- Film poster
- Traditional Chinese: 飛虎出征
- Simplified Chinese: 飞虎出征
- Hanyu Pinyin: Fēi Hǔ Chū Zhēng
- Jyutping: Fei1 Fu2 Ceot1 Zing1
- Directed by: Gary Mak
- Written by: Jody Luk
- Produced by: Pang Ho-cheung Leung Kai Yun
- Starring: Chapman To Shawn Yue Matt Chow Derek Tsang
- Cinematography: Charlie Lam
- Edited by: Wenders Li
- Music by: Wong Ngai Lun Janet Yung
- Production companies: Sun Entertainment Culture Making Film
- Distributed by: Media Asia Distributions
- Release date: 25 July 2013;
- Running time: 95 minutes
- Country: Hong Kong
- Language: Cantonese

= SDU: Sex Duties Unit =

2013 Hong Kong film by Gary Mak

SDU: Sex Duties Unit is a 2013 Hong Kong action comedy film directed by Gary Mak and starring Chapman To, Shawn Yue, Matt Chow and Derek Tsang. SDU: Sex Duties Unit was one of the films to be presented at the 2013 Hong Kong FILMART. This film was released on 25 July 2013 in Hong Kong.

==Plot==
The Special Duties Unit (SDU) is an elite paramilitary tactical unit of the Hong Kong Police Force and is considered one of the world's finest in its role. But being the best carries its own burdens. Like everyone else, they go through troubles with love, with family and with their jobs. And sometimes they get horny.

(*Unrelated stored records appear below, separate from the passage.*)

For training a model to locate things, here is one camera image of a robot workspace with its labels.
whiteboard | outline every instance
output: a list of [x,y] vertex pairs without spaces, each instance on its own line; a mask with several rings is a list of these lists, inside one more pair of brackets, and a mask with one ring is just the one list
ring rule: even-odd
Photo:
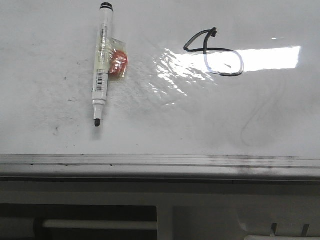
[[[111,3],[129,66],[95,127],[101,1],[0,0],[0,154],[320,156],[320,1]],[[213,27],[242,75],[190,63]]]

metal frame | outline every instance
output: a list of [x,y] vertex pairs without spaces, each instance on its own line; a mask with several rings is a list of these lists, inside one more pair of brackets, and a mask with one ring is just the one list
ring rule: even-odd
[[212,155],[0,154],[0,177],[320,181],[320,159]]

red object in plastic bag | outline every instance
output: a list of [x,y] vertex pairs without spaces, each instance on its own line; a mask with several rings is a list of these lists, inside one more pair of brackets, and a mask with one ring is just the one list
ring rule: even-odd
[[127,55],[123,51],[116,50],[112,54],[109,74],[112,77],[123,77],[127,68],[127,64],[128,64]]

barcode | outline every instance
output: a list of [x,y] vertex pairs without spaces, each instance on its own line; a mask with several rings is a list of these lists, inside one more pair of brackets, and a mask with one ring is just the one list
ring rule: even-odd
[[95,85],[96,92],[103,91],[104,79],[105,79],[105,73],[103,71],[98,71],[96,73],[96,85]]

dry erase marker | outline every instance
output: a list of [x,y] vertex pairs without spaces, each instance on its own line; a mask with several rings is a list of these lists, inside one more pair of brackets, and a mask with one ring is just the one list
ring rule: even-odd
[[109,40],[112,33],[114,9],[108,2],[101,4],[99,10],[99,27],[95,48],[92,104],[94,108],[94,125],[100,126],[102,112],[107,101],[108,78],[110,69]]

This touching story is about Special Duties Unit Team B and their trip to Macau for a weekend of unadulterated debauchery.

==Cast==
- Chapman To as Siu Keung
- Shawn Yue as Fu
- Matt Chow as Ka Ho
- Derek Tsang as Hai Mai
- Liu Anqi as Sai Sai
- Dada Chan as Siu Keung's ex-wife
- Jim Chim as procurer
- Siu Yam-yam as procurer
- Simon Lui as boatman
- Lam Suet as robber
- June Lam as prostitute
- Benz Hui as pharmacy owner
- JJ Jia as pharmacy owner's daughter
- Lau Kong as Ka Ho's father
- Pong Nan as procurer's assistant
- Michael Wong as SDU superior
- Ken Lo as Thief King To
- Joe Tay as jewelry store employee
- Lawrence Chou as Macau police sergeant
- Ken Wong as Macau police sergeant
- Tony Ho as Macau police constable

==Reception==
SDU: Sex Duties Unit earned HK$16,711,696 at the Hong Kong box office.

Andrew Chan of the Film Critics Circle of Australia writes, " “SDU: Sex Duties Unit” is certainly not as good as Vulgaria in terms of quality filmmaking, but it is most certainly outrageously funny and sometimes, that is precisely what the local audience demands."

It was released to Blu-ray, DVD, VCD on 5 December 2013.